Monday, January 18, 2010

7.5

on february 4th, 1976 i was in a village on lake atitlan in guatamala. i was traveling with a friend, wandering through central america, lost in ways that only someone who doesn't have to worry about survival can be lost.

at 1:00 in the morning, a 7.5 earthquake hit.

most of the buildings in the village where we were staying were made of wood and survived in some shape or another, including our hotel. but voices yelling in the dark told us to get out and go either to the soccer field or the churchyard for the rest of the night--or so we assumed, as we ignorantly spoke virtually no spanish and certainly none of the mayan dialect.

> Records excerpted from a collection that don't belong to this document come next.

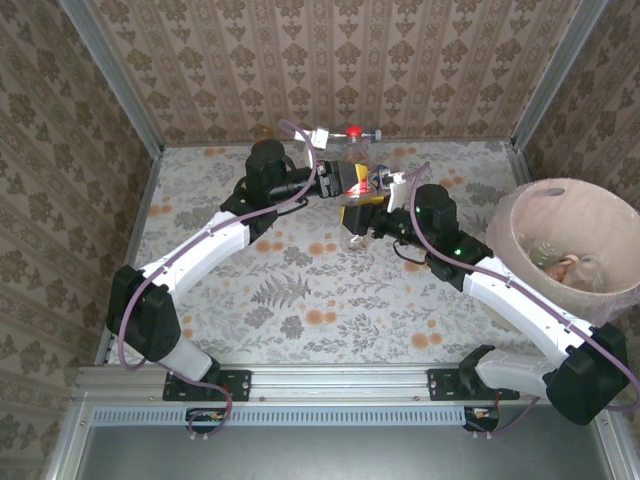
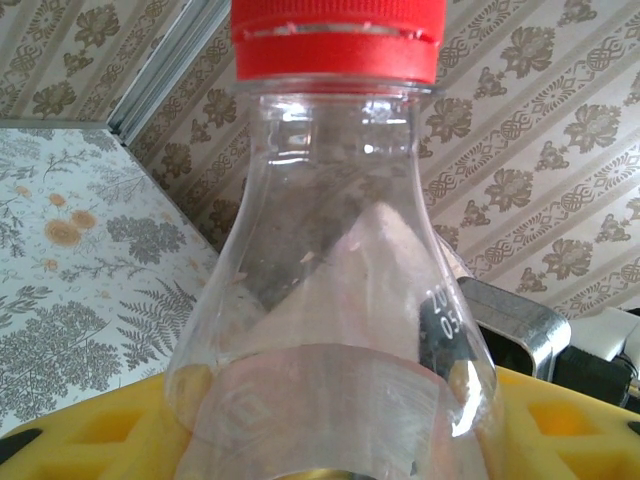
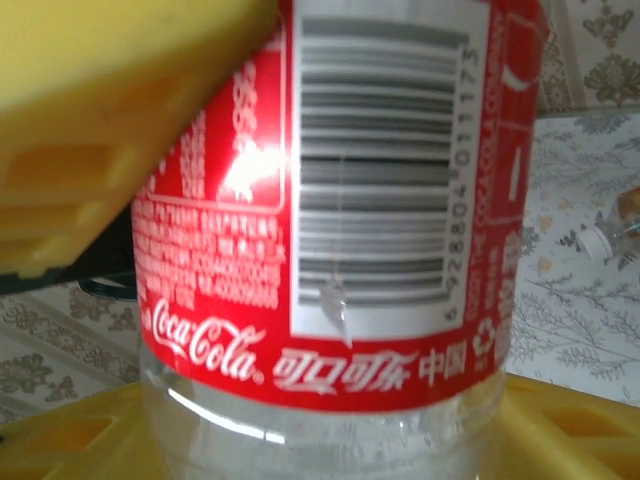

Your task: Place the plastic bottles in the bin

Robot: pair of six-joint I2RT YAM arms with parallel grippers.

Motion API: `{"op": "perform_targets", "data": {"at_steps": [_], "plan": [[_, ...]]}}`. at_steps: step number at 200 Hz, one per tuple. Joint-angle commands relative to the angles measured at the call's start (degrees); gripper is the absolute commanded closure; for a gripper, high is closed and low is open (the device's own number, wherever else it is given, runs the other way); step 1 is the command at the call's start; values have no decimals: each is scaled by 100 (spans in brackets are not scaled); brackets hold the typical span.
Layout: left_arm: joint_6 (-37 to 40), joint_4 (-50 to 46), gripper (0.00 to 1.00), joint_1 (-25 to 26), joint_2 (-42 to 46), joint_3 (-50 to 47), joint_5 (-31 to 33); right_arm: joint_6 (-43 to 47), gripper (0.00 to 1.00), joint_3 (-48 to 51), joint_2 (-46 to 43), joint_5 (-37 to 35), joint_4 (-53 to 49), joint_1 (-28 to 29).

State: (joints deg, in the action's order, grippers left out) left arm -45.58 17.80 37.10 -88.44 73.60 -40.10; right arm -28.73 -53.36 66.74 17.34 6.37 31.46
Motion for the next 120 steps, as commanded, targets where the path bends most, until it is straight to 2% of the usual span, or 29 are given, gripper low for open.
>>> {"op": "perform_targets", "data": {"at_steps": [1, 42, 65, 70, 83, 94, 102, 120], "plan": [[-126, 373, 42, 25, -62, 49, -157, -109, 35, 52, 97, -73, 483, 35], [-135, 359, 41, 12, -51, 31, -147, 11, 49, 127, -17, -212, 400, 35], [-2, 278, 36, 16, 65, 53, -137, 136, 53, 133, -158, -449, 105, 35], [51, 206, 33, 15, 107, 64, -111, 168, 53, 133, -192, -512, 9, 35], [225, -64, 15, 15, 227, 113, -25, 264, 53, 143, -300, -742, -254, 31], [392, -264, 4, 13, 328, 137, 21, 359, 53, 151, -411, -959, -514, 27], [506, -372, 0, 7, 419, 127, 71, 432, 53, 143, -502, -1114, -725, 10], [737, -591, 0, -9, 680, 33, 428, 563, 53, 93, -734, -1453, -1299, -82]]}}
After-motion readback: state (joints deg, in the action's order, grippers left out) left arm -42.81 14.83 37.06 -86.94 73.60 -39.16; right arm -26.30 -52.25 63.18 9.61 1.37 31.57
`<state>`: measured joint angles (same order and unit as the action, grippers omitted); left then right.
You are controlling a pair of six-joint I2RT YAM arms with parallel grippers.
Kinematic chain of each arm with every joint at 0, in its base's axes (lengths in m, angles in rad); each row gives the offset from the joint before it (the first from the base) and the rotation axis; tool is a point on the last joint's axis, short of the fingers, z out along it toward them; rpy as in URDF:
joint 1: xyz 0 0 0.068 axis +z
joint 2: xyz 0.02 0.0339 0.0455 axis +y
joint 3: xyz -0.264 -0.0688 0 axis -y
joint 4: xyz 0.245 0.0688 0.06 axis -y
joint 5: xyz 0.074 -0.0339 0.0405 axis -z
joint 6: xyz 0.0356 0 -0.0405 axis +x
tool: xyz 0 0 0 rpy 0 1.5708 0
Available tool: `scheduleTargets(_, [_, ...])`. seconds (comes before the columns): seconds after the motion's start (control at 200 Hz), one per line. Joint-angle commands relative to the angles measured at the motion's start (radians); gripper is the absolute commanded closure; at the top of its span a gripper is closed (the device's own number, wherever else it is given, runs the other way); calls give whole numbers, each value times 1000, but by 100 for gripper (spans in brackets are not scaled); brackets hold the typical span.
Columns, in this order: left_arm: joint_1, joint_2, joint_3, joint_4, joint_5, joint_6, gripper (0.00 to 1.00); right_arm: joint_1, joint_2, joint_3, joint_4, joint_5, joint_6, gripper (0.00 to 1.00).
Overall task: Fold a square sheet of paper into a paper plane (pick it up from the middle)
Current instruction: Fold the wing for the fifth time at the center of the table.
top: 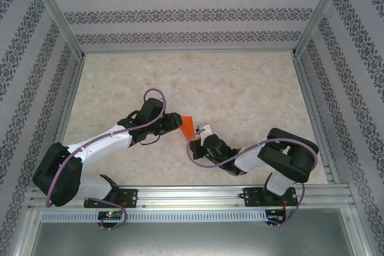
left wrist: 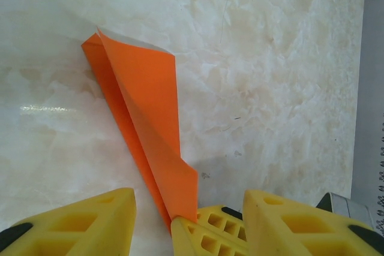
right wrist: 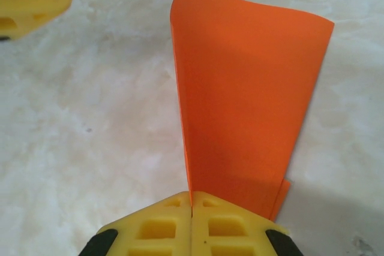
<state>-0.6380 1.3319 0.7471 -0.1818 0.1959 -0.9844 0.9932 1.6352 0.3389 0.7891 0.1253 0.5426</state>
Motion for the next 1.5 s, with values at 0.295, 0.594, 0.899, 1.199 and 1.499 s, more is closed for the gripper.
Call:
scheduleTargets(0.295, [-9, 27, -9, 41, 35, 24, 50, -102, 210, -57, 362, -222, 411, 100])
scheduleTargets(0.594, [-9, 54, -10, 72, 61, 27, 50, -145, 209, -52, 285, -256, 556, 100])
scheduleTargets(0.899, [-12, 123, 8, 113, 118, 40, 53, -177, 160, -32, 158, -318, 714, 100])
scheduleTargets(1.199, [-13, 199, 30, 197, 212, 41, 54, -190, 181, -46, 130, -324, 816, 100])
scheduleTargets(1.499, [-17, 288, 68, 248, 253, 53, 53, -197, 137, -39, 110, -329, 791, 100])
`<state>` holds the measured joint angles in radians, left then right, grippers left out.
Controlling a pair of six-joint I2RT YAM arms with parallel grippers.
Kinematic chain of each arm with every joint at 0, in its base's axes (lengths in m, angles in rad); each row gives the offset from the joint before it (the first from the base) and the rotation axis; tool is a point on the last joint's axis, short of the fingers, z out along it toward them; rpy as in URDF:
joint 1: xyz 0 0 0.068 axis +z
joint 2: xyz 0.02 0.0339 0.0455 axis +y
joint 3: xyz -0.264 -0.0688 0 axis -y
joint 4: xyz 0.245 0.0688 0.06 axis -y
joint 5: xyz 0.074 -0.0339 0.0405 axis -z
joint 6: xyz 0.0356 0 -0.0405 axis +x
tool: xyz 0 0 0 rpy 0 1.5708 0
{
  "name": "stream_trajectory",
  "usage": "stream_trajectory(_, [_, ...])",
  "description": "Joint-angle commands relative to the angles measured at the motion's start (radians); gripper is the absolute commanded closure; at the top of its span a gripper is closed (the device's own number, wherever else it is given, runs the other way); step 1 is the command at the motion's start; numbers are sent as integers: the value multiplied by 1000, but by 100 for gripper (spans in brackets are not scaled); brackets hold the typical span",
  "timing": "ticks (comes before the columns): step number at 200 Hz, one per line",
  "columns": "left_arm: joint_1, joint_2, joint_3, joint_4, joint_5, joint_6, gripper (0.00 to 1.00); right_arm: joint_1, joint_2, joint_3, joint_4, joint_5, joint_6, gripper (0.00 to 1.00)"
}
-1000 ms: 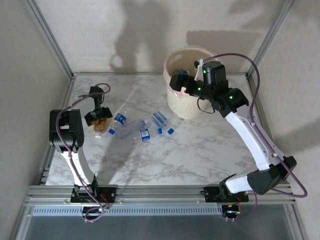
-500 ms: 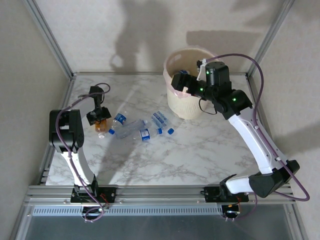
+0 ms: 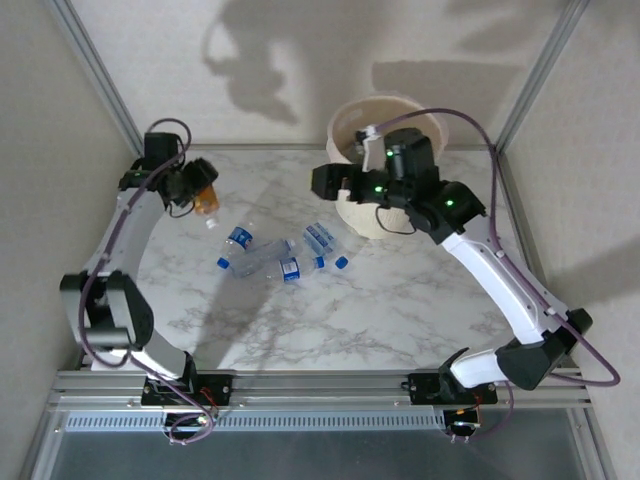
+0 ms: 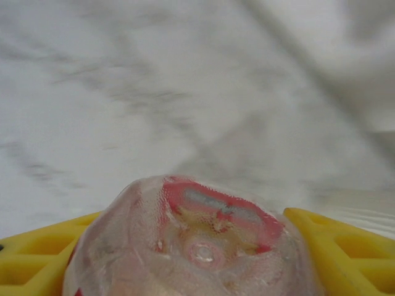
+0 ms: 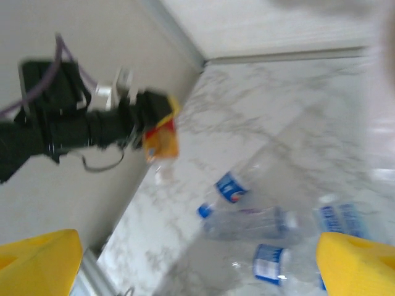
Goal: Put the plastic bottles in the bin
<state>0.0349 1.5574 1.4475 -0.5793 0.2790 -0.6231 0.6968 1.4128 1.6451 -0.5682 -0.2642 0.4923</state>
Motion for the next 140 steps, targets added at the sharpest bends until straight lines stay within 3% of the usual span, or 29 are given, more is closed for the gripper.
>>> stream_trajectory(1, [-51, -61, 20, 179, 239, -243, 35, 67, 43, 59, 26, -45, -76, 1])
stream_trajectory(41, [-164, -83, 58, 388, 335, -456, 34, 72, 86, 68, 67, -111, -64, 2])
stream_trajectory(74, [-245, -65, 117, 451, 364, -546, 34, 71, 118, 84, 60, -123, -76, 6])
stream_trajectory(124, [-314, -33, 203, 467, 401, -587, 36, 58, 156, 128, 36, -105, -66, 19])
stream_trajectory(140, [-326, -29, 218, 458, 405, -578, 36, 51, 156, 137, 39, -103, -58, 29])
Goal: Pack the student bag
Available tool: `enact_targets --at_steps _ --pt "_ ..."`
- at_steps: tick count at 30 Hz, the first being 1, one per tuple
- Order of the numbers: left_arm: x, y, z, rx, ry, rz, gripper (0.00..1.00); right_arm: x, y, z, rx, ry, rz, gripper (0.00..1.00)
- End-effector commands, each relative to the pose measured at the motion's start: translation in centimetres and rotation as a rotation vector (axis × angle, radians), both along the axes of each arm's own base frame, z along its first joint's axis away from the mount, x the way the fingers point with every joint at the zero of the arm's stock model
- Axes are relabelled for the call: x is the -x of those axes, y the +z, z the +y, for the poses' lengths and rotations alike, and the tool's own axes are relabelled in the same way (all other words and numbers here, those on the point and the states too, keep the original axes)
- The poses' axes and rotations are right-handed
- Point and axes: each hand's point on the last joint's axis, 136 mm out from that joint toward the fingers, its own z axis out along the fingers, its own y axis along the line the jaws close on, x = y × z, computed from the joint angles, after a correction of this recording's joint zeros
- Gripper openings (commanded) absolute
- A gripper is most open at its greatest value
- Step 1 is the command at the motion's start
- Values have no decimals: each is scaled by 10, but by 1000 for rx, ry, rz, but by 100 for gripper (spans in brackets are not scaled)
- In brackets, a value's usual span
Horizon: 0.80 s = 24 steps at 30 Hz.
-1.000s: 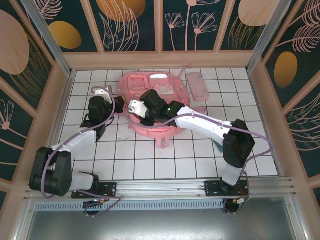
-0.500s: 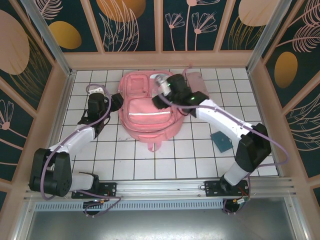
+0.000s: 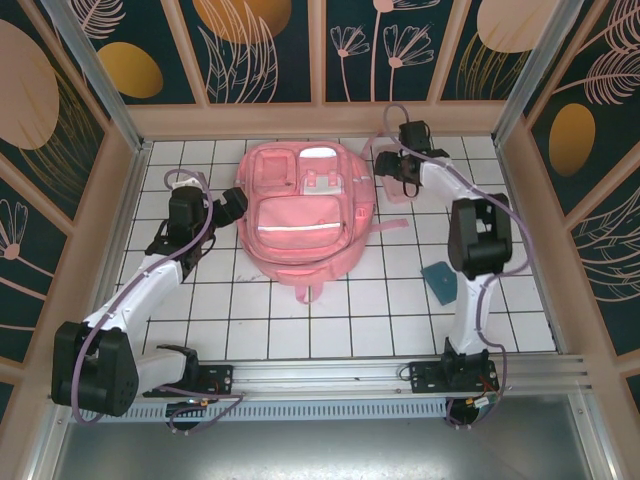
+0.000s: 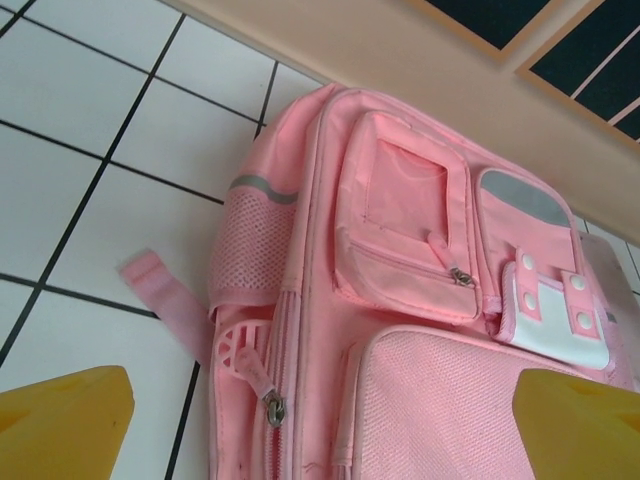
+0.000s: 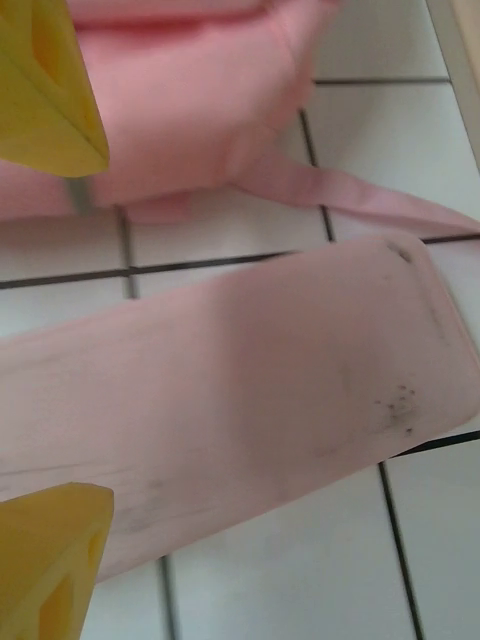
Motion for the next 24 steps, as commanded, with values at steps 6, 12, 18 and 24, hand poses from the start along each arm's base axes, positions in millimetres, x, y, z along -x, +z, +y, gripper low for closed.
enact_targets --at_steps 6,12,18,24 --pt "4 10 -6 25 -38 -7 98 -26 -37 11 -76 -8 83 77" --pt "2 12 -17 72 -83 1 99 4 -61 5 -88 -41 160 76" --pt "2 14 -35 135 -133 11 99 68 -69 -7 -98 -95 217 76" --pt "3 22 -67 170 -195 18 99 151 -65 -6 -140 -159 289 74"
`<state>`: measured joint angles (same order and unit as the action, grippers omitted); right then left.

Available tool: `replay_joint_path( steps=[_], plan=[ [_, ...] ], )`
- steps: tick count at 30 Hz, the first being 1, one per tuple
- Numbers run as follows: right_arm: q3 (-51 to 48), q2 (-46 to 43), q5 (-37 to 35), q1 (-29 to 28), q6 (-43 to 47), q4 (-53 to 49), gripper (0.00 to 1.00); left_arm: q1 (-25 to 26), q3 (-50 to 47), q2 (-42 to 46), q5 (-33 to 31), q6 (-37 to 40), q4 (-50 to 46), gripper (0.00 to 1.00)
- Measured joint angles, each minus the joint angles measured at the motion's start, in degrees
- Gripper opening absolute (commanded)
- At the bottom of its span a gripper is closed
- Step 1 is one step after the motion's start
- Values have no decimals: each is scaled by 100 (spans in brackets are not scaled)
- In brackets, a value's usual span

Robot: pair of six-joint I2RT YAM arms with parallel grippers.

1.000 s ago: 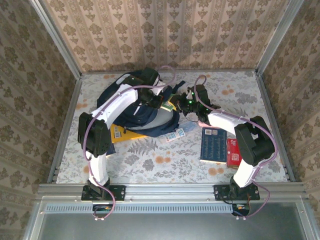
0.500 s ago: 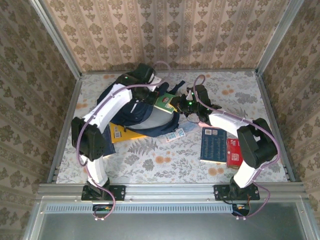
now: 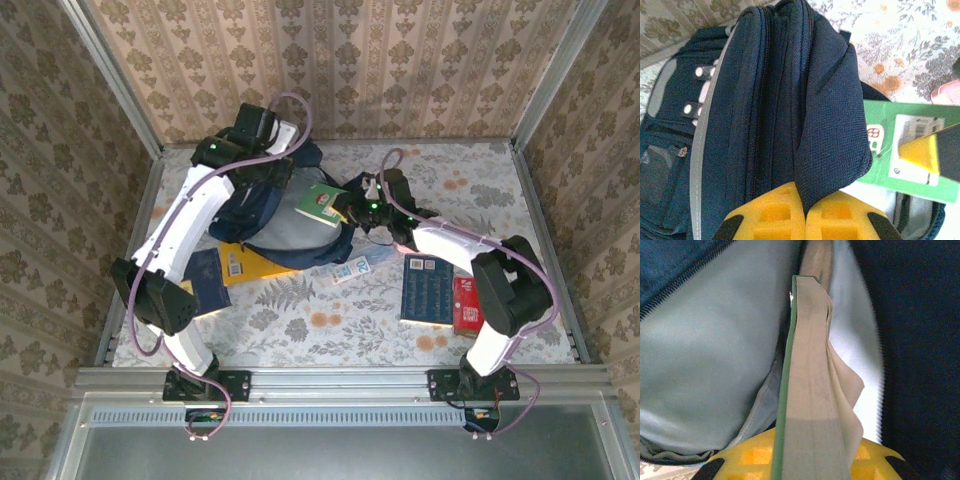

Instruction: Pack books, pencil case, and school supplies into a backpack

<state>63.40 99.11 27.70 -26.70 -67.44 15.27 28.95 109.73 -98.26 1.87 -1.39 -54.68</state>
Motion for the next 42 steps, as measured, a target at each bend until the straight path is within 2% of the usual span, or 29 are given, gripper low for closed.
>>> replay_joint_path(
  steps=[5,7,13,16,18,22,25,26,29,33,42],
  plan=[
    [855,529,-13,-361,-94,37,0,-11,365,-28,140,-4,-4,0],
    [1303,820,-46,-485,-116,-48,3,-11,444,-37,251,-9,2,0],
    [2959,2083,-479,-743,-175,-811,8,-11,608,-52,448,-50,24,0],
    [3821,2793,-752,-831,-177,-1316,15,-7,632,-68,507,-105,26,0],
    [4341,3244,-846,-870,-177,-1552,24,0,643,-96,575,-153,46,0],
    [4994,3810,-973,-898,-199,-1766,66,2,691,-203,632,-210,114,0],
    [5233,3919,-957,-898,-129,-1836,92,-22,691,-243,682,-251,160,0],
    [5261,3919,-935,-898,-70,-1836,95,-57,691,-243,706,-273,184,0],
    [5250,3842,-885,-883,249,-1845,100,-214,634,-240,824,-365,363,0],
    [4621,3257,-855,-870,866,-2092,99,-599,269,-238,1110,-592,787,0],
    [2682,944,-962,-660,2013,-2535,87,-826,-289,-245,1231,-811,1117,0]
  ],
)
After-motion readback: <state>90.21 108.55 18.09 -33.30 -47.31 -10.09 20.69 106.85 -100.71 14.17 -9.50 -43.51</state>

as i lay on the ground on the soccer field in the starlight, i could hear and feel the aftershocks rumble from deep within the earth to the surface where we lay. each time i watched the remaining phone lines start to sway and then whip into a synchronized frenzy as the ground moved in waves. in the morning, we saw that the cliffs below which we had been swimming the day before had collapsed into the lake, and that a jagged piece of the soccer field, and the school bus sitting on it, had disappeared into the water, as well. the stone church had collapsed, and there were rumors that three people who had run in to pray had died. we had no idea yet that tens of thousands of people had died in guatamala city and in the stone and stucco villages hidden away in the hills.

we found our way to a clinic miles away and gave blood. having nothing else to offer, we tried to get out of the way, piling onto a bus snaking through mountain roads around landslides to el salvador, leaving the destruction to eventually find our ways home.

i was a privileged kid who led a charmed life. there was no reason for it. there still isn't. i am so sorry about haiti.